> [WORK REQUIRED]: Examine each line of the listing below. Copy those in which the string "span" appears.

> [DATA SECTION]:
Start of Block
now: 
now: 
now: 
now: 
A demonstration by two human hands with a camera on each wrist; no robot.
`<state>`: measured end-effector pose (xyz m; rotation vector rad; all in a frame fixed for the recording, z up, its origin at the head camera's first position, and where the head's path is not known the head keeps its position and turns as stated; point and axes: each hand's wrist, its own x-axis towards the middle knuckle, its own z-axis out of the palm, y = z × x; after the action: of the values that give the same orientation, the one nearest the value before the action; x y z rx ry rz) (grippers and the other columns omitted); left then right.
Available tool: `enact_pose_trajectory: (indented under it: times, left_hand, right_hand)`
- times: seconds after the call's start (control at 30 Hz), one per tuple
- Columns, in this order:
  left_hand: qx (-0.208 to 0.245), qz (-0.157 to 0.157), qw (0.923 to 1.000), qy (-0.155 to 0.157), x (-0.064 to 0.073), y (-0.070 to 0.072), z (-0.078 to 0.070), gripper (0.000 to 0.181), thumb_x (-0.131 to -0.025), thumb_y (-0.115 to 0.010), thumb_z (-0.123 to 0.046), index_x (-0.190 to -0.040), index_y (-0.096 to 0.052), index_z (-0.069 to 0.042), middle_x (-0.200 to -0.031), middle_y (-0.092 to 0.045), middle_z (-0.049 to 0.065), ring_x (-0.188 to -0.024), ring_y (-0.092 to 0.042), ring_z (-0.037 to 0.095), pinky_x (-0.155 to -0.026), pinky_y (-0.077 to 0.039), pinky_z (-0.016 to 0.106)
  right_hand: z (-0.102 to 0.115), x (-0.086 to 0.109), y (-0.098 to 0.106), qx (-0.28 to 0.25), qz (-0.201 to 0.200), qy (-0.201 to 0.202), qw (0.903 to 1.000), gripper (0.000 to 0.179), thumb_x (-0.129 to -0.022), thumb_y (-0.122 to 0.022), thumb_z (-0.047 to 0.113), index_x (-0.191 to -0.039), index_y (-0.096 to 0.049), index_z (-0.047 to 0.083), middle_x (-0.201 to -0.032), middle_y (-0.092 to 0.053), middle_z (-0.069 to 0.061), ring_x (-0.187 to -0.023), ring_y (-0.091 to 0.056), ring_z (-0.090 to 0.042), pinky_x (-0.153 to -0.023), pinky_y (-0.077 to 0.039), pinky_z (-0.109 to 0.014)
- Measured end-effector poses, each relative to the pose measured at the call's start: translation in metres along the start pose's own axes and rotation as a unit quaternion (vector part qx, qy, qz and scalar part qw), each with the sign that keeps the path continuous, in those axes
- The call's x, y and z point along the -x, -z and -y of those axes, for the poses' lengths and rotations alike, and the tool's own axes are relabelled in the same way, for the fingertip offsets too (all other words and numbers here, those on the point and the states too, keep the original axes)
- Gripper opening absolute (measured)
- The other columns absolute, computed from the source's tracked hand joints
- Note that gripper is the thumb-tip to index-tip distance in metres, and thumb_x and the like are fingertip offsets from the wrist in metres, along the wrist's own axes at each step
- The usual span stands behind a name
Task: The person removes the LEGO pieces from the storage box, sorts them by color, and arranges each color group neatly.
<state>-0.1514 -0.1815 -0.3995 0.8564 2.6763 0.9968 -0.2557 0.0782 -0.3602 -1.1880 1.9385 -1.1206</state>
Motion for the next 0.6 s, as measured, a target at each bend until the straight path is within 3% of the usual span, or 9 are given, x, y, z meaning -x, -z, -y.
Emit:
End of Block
> [TASK RESULT]:
- The usual span stands behind a name
Motion for the next 0.6 s, as measured, a target at each bend until the straight path is within 3% of the usual span, or 9 are given, x, y, z meaning -x, -z, -y.

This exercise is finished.